BEGIN
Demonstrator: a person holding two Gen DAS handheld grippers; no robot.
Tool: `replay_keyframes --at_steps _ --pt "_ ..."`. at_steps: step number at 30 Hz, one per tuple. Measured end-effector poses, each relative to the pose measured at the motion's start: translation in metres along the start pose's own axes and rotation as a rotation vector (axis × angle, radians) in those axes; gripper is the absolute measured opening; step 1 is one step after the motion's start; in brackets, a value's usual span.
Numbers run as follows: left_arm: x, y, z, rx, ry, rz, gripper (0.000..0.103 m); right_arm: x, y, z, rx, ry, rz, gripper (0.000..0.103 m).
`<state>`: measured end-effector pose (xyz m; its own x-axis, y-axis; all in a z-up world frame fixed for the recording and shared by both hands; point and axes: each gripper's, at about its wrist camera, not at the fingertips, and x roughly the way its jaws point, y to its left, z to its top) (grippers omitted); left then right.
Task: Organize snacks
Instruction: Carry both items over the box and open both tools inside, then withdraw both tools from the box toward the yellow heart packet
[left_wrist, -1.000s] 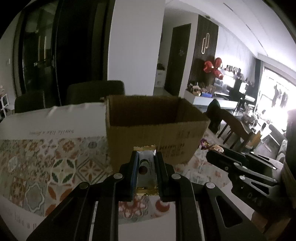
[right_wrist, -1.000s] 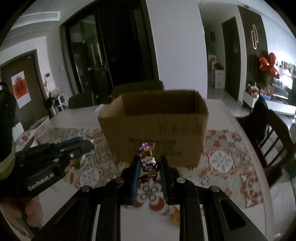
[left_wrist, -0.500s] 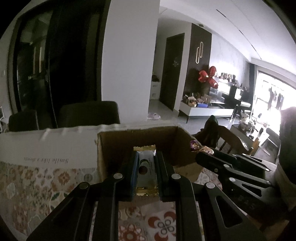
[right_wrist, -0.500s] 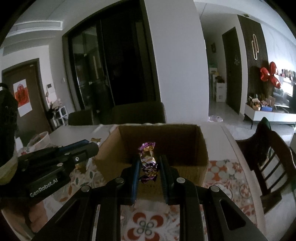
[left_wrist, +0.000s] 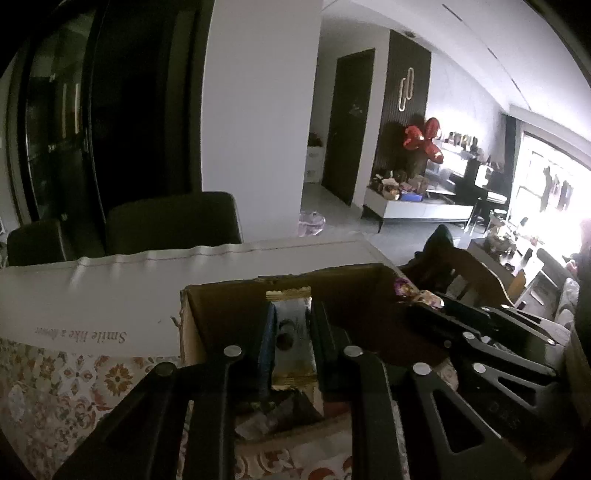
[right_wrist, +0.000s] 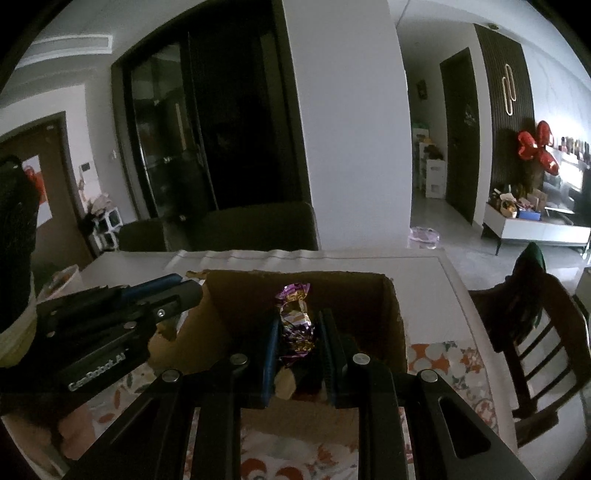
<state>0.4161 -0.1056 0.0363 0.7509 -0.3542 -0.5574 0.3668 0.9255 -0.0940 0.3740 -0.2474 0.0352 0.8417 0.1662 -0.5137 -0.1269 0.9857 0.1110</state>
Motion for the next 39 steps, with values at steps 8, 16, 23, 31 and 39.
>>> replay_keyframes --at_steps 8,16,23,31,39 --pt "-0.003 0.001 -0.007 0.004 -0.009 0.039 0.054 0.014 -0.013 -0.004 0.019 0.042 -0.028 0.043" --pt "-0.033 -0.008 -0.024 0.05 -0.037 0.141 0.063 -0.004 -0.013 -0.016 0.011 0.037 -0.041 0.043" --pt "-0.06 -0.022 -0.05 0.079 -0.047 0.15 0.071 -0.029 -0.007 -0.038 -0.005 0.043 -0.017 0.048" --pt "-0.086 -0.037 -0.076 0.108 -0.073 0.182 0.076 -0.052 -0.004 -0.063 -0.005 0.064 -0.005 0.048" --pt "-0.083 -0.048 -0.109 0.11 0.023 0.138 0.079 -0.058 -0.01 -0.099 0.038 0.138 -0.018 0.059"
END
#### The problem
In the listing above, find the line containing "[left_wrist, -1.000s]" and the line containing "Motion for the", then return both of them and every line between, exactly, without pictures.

#### Exercise output
[left_wrist, -1.000s] 
[right_wrist, -1.000s] 
[left_wrist, -0.500s] 
[right_wrist, -0.500s] 
[left_wrist, +0.000s] 
[right_wrist, +0.000s] 
<state>0.4161 -0.1056 0.0363 0.7509 -0.3542 -0.5574 0.3668 0.9255 -0.0940 0.3740 -0.2474 0.0352 0.8417 0.1662 -0.5137 -0.1269 0.9857 0.1110</state>
Motion for the next 39 steps, with values at steps 8, 16, 23, 31 and 39.

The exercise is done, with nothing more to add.